- Born: February 5, 1888 Sesava parish, Russian Empire
- Died: June 21, 1940 (aged 52) Rīga, Latvia
- Buried: Brothers' Cemetery
- Allegiance: Russian Empire White movement Latvia
- Branch: Army
- Service years: 1912 – 1913 and 1914 – 1917 1917 – 1918 1918 – 1920 and 1925 – 1940
- Rank: General
- Wars: World War I; Russian Civil War Latvian War of Independence; ;
- Awards: Order of Saint Stanislaus (III class (with lances)), Order of St. Anna (III and IV (with lances) classes), Order of Lāčplēsis (II, III classes), Order of the Three Stars (II, III classes), Latvian Aizsargi Cross of Merit, Legion of Honour, Order of the Cross of the Eagle (II class), Order of the Lithuanian Grand Duke Gediminas (II class), Order of the White Rose of Finland (I class), Finland Suojeluskunta Cross of Merit, Poland Cross of Merit (gold), Order of Polonia Restituta (III class)

= Ludvigs Bolšteins =

Latvian general

Ludvigs Bolšteins (February 5, 1888 – June 21, 1940) was a Latvian general. From 1925 to 1928 Bolšteins was commander of the Aizsargi home guard, from 1928 to 1940 commander of the Latvian border guard. He killed himself following the Soviet occupation of Latvia.

== Biography ==

Ludvigs Bolšteins was born on February 5, 1888, in Sesavas parish. In 1907 Bolšteins graduated from St. Petersburg University, where he studied in the physics-mathematics faculty. In 1912 he joined the Russian army, and was decommissioned at the end of 1913.

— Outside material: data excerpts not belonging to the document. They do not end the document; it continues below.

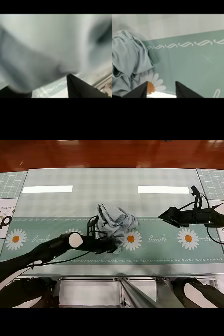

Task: Fold the shirts.

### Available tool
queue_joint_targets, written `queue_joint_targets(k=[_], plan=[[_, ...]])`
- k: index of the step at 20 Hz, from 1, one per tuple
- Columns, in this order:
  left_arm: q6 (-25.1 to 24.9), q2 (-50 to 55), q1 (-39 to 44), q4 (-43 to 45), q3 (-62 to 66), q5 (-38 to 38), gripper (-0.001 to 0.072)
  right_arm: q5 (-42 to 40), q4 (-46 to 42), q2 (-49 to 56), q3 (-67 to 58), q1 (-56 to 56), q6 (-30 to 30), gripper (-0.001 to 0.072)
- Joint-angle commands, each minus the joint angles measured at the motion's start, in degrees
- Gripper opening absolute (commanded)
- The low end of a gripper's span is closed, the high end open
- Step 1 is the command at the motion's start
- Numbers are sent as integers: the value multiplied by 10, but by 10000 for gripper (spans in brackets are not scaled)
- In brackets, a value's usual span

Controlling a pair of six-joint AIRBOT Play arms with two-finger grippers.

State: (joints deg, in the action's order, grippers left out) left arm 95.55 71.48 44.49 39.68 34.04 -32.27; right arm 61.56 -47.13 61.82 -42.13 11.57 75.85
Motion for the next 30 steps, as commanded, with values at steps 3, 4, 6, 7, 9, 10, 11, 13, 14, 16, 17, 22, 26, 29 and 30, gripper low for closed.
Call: queue_joint_targets(k=[3, 4, 6, 7, 9, 10, 11, 13, 14, 16, 17, 22, 26, 29, 30], plan=[[1, 37, 4, -20, 21, 50, 396, -3, 12, -1, 5, 1, -5, 404], [-12, 34, -14, -20, 21, 33, 31, -3, 12, -1, 5, 1, -6, 404], [-68, 24, -62, -20, 21, -16, 16, -3, 16, 2, 5, 1, -10, 404], [-86, 18, -89, -17, 21, -42, 16, -3, 24, 12, 5, 1, -15, 404], [-96, 5, -130, -12, 21, -69, 16, 1, 74, 47, 5, 0, -39, 404], [-98, 0, -143, -11, 21, -74, 16, 1, 113, 72, 3, -5, -63, 404], [-102, -4, -153, -11, 21, -77, 16, 2, 142, 96, -5, -19, -78, 403], [-103, -6, -163, -11, 21, -79, 16, 0, 171, 151, -40, -70, -99, 404], [-103, -6, -163, -11, 21, -79, 16, -4, 169, 178, -63, -96, -103, 404], [-103, -6, -163, -11, 21, -82, 16, -4, 165, 240, -115, -131, -103, 404], [-103, -6, -163, -11, 21, -86, 16, 2, 166, 269, -140, -139, -99, 404], [-103, -6, -163, -11, 21, -100, 16, 79, 166, 393, -261, -178, -90, 404], [-102, -6, -163, -11, 21, -100, 16, 97, 166, 430, -298, -213, -91, 373], [-103, -8, -171, -11, 21, -102, 16, 112, 166, 428, -325, -218, -104, 30], [-106, -16, -187, -10, 25, -112, 16, 126, 162, 422, -340, -212, -104, 30]])
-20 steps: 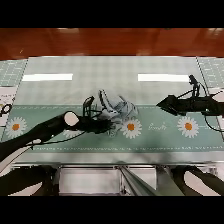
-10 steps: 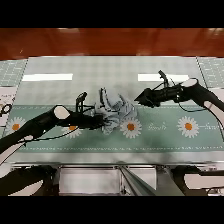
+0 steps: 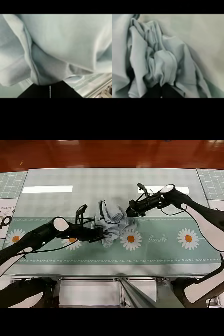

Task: Fold the shirts.

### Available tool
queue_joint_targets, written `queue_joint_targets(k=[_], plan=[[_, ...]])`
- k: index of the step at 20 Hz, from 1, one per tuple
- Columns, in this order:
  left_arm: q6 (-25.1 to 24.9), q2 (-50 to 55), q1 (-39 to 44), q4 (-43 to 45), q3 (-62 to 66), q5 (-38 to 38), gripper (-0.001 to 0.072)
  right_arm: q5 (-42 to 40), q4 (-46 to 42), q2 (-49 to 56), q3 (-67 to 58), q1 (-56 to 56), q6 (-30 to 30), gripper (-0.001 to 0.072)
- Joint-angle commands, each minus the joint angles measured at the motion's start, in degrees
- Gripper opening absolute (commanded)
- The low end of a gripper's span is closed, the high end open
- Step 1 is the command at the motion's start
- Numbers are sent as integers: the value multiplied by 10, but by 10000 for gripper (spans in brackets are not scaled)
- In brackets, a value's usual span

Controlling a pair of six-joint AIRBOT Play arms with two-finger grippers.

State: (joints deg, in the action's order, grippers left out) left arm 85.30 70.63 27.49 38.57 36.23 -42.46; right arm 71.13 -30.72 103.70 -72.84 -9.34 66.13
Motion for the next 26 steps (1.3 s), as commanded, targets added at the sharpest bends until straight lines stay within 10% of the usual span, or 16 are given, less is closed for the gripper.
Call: queue_joint_targets(k=[1, 15, 26], plan=[[-11, -22, -37, 1, 11, -23, 16, 37, -15, -12, -50, 5, -2, 29], [-38, -222, -274, 52, 520, -143, 16, 26, -329, -383, -431, 24, 128, 29], [-10, -282, -294, 167, 752, -279, 16, 61, -499, -616, -449, 24, 182, 29]])
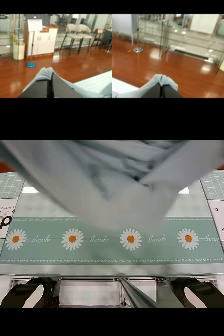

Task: Fold the shirts.

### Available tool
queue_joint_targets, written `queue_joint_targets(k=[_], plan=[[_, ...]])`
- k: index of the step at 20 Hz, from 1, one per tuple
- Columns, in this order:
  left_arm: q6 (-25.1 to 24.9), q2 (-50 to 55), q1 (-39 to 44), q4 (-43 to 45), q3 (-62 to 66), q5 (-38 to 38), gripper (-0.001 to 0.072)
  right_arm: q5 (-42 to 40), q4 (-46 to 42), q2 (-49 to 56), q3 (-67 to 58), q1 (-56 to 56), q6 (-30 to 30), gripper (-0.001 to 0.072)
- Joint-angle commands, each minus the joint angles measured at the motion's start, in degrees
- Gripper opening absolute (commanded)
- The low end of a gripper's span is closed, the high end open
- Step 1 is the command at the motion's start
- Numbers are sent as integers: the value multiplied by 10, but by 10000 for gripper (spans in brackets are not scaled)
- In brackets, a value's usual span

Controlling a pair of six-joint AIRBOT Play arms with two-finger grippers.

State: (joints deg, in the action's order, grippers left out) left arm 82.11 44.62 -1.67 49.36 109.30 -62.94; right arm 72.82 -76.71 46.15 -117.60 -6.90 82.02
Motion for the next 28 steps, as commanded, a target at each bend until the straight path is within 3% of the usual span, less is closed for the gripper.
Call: queue_joint_targets(k=[1, 4, 7, 12, 14, 19, 21, 24, 25, 26, 27, 28], plan=[[31, -27, -2, 74, 13, -106, 16, 76, -41, -47, 7, 0, 31, 28], [42, -38, -2, 77, -62, -153, 16, 162, -52, -73, 100, 0, 62, 28], [41, -35, -1, 77, -214, -169, 16, 172, -52, -118, 283, 0, 94, 29], [9, 37, -1, 77, -457, 23, 16, 69, -73, -122, 582, 0, 129, 28], [9, 110, -1, 76, -466, 61, 16, 24, -115, -74, 652, 5, 156, 29], [8, 279, 18, 28, -465, 75, 16, -87, -95, 123, 680, 69, 158, 29], [9, 326, 37, 21, -465, 77, 17, -122, -47, 196, 680, 103, 150, 29], [10, 369, 66, 9, -465, 79, 25, -168, 97, 268, 680, 146, 77, 30], [10, 376, 73, 9, -465, 78, 143, -181, 138, 279, 678, 158, 57, 31], [10, 379, 76, 11, -463, 69, 454, -182, 169, 287, 666, 177, 48, 111], [10, 379, 70, 25, -454, 51, 507, -170, 189, 289, 647, 200, 42, 356], [11, 379, 54, 46, -434, 14, 507, -141, 201, 289, 621, 227, 27, 414]])
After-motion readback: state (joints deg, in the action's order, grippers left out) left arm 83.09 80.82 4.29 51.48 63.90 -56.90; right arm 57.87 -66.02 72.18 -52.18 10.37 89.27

When the World War I broke out, he was mobilised and initially he served in Daugavgrīvas fortress, later assisting in the formation of Latvian riflemen battalions. He served in the 1st Daugavgrīvas Latvian riflemen battalion, where he started his service as praporshchik, but by the end of his service in the Russian army he had risen to the rank of stabskapitan. During World War I was awarded Order of St. Stanislaus (III class (with lances)) and Order of St. Anna (III and IV (with lances) classes).

After the Bolshevik rise to power, he was arrested in Cēsis, but managed to escape. Subsequently he travelled to Moscow, where he along with those who refused to join the Red Army, like his former commander Frīdrihs Briedis, took part in Savinkov's anti-Bolshevik organisation.

After the collapse of this organisation Bolšteins returned to Latvia on December 28, 1918. There he joined Latvian army. Initially he aided the formation of new units in Liepāja, and would later also serve at the front lines as a member of Kalpaks battalion. On July 12, 1919 Bolšteins obtained the rank of lieutenant colonel. On August 9 he was appointed the commander of the 9th Rēzeknes Infantry Regiment. After the liberation of Rīga he was made a colonel. For the remnant of the Latvian War of Independence he served on the Latgale front.

After being demobilized on September 15, 1920, Bolšteins took to farming at his estate in Līvbērze parish. In 1925 he became the head of the Aizsargi home guard, and in 1928 became the commander of the Latvian Border guards. In 1935 he received the rank of general. During his service in the Latvian army he was awarded the Order of Lāčplēsis (II, III classes), Order of the Three Stars (II, III classes) and other Latvian and foreign decorations. After the occupation of Latvia by the USSR, he killed himself in his office. Ludvigs Bolšteins was buried at the Brothers' Cemetery.

Before taking his life, Bolšteins left a suicide note directed to his superiors. In his letter he wrote:

To my superiors.

We, the Latvians, built ourselves a brand new house — our country.
Now an alien power wants to force us to tear it down ourselves.
In this I cannot take part.
— Ludvigs Bolšteins, Death note to superiors.